### Work order
Reproduce exactly, and only, the lines below from the one containing "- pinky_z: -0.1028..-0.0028" through the one containing "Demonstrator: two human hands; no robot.".

▬▬▬

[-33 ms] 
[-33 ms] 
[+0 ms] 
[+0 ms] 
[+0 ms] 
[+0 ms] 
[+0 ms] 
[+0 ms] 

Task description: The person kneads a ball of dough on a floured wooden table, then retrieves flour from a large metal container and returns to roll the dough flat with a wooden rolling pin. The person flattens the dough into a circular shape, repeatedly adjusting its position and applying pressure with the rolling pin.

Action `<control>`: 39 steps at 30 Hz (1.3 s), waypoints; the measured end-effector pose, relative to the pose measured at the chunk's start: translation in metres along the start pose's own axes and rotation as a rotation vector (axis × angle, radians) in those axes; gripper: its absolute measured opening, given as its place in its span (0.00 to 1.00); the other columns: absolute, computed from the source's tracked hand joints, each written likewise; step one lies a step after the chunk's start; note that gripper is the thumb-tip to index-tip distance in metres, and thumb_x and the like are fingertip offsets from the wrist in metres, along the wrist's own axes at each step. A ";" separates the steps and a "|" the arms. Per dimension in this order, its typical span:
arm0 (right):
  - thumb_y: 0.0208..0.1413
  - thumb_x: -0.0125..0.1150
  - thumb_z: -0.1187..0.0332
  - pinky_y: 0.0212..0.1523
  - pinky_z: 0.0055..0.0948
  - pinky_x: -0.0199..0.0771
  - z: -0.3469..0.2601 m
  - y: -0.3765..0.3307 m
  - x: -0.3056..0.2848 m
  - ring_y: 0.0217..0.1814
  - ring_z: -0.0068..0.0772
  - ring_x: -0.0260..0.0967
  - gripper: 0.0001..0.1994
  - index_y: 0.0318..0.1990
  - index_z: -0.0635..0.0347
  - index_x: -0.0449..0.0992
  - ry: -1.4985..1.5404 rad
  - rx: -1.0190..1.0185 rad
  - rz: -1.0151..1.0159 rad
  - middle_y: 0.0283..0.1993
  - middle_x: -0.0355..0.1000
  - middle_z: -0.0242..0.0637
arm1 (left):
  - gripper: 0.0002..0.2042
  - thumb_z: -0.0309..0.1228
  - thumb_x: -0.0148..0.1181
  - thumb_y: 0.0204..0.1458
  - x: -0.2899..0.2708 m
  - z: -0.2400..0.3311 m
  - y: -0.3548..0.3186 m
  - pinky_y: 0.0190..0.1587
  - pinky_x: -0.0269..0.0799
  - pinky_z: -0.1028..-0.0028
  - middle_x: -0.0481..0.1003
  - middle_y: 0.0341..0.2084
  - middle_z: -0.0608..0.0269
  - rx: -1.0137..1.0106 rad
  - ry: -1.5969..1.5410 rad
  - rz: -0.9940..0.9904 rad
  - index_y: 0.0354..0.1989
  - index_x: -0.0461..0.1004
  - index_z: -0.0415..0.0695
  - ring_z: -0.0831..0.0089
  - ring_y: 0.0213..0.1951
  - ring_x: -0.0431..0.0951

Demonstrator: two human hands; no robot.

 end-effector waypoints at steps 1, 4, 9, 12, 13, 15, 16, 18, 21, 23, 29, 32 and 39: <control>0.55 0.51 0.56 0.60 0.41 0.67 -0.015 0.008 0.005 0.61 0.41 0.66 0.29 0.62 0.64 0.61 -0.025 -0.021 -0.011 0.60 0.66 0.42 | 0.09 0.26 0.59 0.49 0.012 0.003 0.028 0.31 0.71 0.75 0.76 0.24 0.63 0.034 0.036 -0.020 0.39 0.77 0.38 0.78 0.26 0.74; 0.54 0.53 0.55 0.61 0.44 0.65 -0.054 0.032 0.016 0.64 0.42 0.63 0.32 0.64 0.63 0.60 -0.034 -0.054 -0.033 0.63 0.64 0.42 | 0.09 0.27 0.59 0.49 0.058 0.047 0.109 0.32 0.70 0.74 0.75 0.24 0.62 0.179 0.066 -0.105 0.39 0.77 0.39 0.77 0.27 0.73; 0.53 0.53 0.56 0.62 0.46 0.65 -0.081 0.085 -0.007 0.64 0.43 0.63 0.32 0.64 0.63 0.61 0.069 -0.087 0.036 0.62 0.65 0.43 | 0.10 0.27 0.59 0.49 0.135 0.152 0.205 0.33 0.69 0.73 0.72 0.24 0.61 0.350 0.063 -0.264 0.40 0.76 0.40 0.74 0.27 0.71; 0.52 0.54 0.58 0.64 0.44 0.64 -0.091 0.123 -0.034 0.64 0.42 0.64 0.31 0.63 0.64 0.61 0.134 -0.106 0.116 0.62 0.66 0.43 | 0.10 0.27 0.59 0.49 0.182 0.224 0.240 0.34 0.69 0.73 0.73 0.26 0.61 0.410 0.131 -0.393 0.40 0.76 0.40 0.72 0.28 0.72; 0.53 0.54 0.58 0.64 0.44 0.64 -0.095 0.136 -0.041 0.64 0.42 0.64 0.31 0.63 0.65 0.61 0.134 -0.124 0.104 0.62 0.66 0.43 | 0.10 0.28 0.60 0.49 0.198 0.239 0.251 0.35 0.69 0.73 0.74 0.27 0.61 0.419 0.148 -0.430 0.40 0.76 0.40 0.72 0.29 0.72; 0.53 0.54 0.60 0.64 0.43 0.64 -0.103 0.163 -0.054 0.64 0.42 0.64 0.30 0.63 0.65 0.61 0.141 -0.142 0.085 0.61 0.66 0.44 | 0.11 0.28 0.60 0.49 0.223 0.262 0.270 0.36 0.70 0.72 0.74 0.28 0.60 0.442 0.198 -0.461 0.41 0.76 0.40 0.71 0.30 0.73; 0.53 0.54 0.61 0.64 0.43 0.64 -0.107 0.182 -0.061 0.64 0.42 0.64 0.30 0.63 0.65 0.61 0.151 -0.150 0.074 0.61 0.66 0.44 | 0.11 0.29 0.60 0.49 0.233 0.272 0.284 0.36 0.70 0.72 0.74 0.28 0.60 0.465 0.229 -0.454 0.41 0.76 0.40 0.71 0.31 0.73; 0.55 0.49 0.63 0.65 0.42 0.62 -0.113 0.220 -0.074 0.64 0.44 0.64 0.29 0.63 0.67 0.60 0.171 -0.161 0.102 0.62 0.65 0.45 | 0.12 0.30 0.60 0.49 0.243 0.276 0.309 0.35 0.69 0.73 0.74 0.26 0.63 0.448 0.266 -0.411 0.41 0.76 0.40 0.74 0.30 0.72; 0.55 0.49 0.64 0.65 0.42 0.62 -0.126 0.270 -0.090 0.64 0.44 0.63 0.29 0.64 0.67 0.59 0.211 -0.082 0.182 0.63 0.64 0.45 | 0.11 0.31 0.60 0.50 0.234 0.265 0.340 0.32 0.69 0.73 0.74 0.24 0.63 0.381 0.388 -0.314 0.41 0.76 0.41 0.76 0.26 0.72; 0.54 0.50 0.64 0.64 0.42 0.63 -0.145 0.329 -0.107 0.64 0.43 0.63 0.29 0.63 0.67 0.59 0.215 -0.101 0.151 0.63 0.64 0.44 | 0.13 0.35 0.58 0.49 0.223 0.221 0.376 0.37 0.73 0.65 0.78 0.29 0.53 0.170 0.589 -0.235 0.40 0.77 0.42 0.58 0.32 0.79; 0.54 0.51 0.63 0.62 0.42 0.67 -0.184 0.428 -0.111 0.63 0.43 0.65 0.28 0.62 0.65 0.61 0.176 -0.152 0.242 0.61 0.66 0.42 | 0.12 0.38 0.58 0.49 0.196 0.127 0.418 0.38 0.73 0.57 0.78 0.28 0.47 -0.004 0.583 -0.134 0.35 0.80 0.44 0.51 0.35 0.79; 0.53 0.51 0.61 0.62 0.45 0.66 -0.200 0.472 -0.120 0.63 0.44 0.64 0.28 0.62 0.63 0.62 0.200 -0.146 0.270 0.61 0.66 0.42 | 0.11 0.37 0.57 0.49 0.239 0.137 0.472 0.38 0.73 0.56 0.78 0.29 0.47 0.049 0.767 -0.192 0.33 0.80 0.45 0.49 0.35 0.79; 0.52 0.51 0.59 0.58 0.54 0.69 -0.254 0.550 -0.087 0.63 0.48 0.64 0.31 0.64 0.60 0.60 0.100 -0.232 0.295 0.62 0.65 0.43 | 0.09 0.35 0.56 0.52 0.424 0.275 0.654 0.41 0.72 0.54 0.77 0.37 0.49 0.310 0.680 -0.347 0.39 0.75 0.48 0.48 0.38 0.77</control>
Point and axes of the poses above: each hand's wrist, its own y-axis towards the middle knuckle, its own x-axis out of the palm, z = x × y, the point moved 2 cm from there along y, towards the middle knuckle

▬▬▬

### Result of this task
  - pinky_z: -0.1028..-0.0028
  - middle_x: -0.0481..0.1003
  - middle_y: 0.0341..0.2084
  - middle_z: -0.0608..0.0269
  - rx: -1.0137..1.0106 rad
  - ry: -1.5969..1.5410 rad
  - rz: -0.9940..0.9904 rad
  - index_y: 0.0354..0.1989
  - index_x: -0.0461..0.1004
  - index_z: -0.0415..0.0695
  - ring_z: -0.0831..0.0089
  - ring_y: 0.0213..0.1951
  - ring_x: -0.0431..0.0951

Demonstrator: two human hands; no robot.

Work on the answer has been completed.